Most dimensional pressure treated lumber is treated to .25 or .40 pcf in ACQ. Larger dimensional lumber (2x8 and above) can be treated to .60 pcf with CCA but only for use in certain commercial construction applications. We usually recommend .60 pcf (CCA or ACQ) for freshwater use, ground contact, or extreme weather conditions, .80 CCA for government specifications or brackish (salty fresh) water, and 2.5 pcf CCA for projects in saltwater.
The term used in lumber yards is G.C. or Ground contact. Most posts are GC rated, but not all. “treated” is now a more generic term in my opinion, at least not specific enough. The term doesnt tell you if it it GC or not.
Larry, We still need to meet for coffee sometime. Summer busy?
I’m due to inspect a wooden home foundation this week. Any tips on what to look for beside detailed moisture testing and bowing.
I read some more and found what I was looking for. Should have read more first
As a point of possible interest, in very old structures in the northeast, maybe elsewhere too, you may find ground contact post and timbers hewn out of black locust.
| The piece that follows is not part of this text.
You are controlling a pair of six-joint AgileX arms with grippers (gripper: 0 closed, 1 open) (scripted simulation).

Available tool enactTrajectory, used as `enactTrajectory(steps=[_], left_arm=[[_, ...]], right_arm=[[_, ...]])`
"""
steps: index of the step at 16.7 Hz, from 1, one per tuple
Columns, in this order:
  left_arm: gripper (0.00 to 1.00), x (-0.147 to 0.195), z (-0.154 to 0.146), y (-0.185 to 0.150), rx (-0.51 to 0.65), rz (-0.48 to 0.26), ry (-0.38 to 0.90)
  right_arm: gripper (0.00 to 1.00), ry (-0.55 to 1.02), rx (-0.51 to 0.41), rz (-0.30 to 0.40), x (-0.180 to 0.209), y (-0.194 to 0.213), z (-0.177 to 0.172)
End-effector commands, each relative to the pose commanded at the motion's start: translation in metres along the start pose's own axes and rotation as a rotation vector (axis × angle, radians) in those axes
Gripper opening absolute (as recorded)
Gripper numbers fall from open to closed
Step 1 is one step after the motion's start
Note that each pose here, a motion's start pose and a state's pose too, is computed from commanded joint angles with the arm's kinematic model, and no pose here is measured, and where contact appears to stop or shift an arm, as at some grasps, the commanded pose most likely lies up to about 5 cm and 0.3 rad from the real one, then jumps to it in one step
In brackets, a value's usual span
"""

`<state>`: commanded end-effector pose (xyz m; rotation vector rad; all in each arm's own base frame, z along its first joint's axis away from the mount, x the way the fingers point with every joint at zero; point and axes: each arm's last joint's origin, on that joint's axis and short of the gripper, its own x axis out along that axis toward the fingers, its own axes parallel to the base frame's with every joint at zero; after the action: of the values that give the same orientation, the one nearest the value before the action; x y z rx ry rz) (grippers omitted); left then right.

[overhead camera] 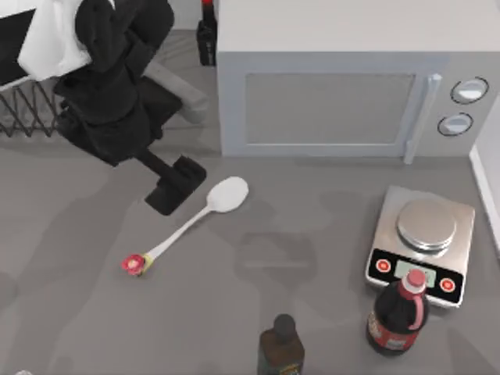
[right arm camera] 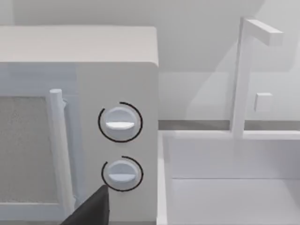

It is the densest, strongest wood in northern New England and has a natural resistance to WDO. It was used as sills and very often as fence posts. I know of one particular fence post that still is functioning which was old 50 years ago so probably 100 or so now. 50 years is what was considered working span for black locust posts of 6-8". Here the decay range for posts is ground surface down to around 16" generally so posts could be reused. Being very precious and hard to cut and work for the old timers, it was used for long term applications. It also has vicious thorns. It makes very good firewood although tricky to get burning for the novice. Black locust was taken out west and raised for timbers in mine shafts due to the properties of the species. It was sometimes used for tool handles but hornbeam was more popular due to much smaller tree diameter and similar strength.
Disclaim! Disclaim! Disclaim!
How’re you going to know if it’s rotted 6 feet down?
What did you find when you found what you were looking for?
Hi Kenton, just a note to mention that there is no such tree as hem-fir. The actual tree is Western Hemlock that supposedly has the same structural characteristics as Douglas Fir. Hemlock is the structural pressure treated lumber of choice because the treatment goes deep into the wood. Douglas Fir pretty much rejects the treatment. In PT plywood made on the west coast it is all hemlock.
You’re right David, it is Western Hemlock, but Hem-Fir was what the stamp on the pressure treated lumber said when I was in the trades in CA and CO.
Yeah Kenton, the stamp does say hem-fir. That signifies that the hemlock has the same strength characteristics as fir. Once was at the lumber yard buying some studs. The lady at the contractor counter was talking about hem-fir trees. I didn’t have the heart to tell her the real story.